Mark Thoma: I believe the Fed was essential in preventing an even larger collapse, and I applaud the creativity the Fed demonstrated in creating special facilities and the like to deal with various problems. With that said, the Fed has not been perfect in its reaction to the crisis. It was too slow to recognize the depth of the downturn, there was too much fear of inflation causing the Fed to under react – and when they did react they were often behind the curve – and they were far too eager to see “green shoots” just around the corner rather than make tough policy decisions.
Lately, however, the Fed has done better and though it still hasn’t been aggressive enough for my tastes, it has certainly helped to push the recovery along. The big problem presently is the lack of support from fiscal authorities, without such support there’s only so much the Fed can do.

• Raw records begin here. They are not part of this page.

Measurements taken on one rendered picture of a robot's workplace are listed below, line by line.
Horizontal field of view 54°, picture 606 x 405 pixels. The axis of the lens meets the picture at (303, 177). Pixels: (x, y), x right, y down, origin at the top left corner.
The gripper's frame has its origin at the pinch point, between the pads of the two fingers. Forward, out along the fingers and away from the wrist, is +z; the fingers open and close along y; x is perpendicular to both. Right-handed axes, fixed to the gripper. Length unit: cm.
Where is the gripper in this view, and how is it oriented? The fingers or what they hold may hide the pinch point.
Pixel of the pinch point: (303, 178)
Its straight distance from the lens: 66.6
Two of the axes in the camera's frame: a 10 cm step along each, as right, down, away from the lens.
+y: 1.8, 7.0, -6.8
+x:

James Stafford: Generally speaking, due to the close links among world economies most crashed following the US subprime mortgage crisis in 2008. Does this tight relationship mean that no one country can truly see an economic recovery until all/most countries are ready? How do you think the 2008 crisis will affect the way economies rely on each other in the future?
Mark Thoma: One of the interesting features of the recession is that developing economies did better (in a relative sense) than developed economies. Thus, one lesson from the crisis is that developing countries are more “decoupled” from developing countries than we thought. That’s not to say they weren’t affected, international trade collapsed during the recession and that didn’t help countries that rely upon export markets, but developing economies weren’t affected anywhere near as much as many observers predicted. Within the developed world, it’s a different story. Here, the linkages appear to be much stronger, both through the financial system and through the real economy, and a true recovery will require a general improvement in economic conditions. As for the future, I don’t think we’ll see much effort to reduce international trade as a way to reduce these linkages – that’s counterproductive – but I do think we’ll see much more concern about financial interconnectedness. However, turning that concern into effective regulation that can extend across national borders is a difficult problem and I’m not all that optimistic that we’ll be able to do as much as needed on the regulatory front.
James Stafford: What are your views on exporting US natural gas? Do you believe it could provide a cornerstone for economic recovery?
Mark Thoma: Growth in the demand for our goods and services can be divided into four components, growth of consumption, growth of investment, growth in government spending, and growth in net exports (exports minus imports). Which of these components will drive future growth? It’s hard to imagine consumption growth rising above where it was pre-recession when it was elevated by excessive credit growth, so this is an unlikely driver of higher future growth. Same for government spending, if anything this will be curtailed as we try to bring our long-run budget under control. Business investment might increase and drive future growth, but it is relatively high already and further increases seem unlikely. That means our best hope for strong growth in the future lies with increasing the growth in exports, and exporting natural gas could be an important component of growth in this area.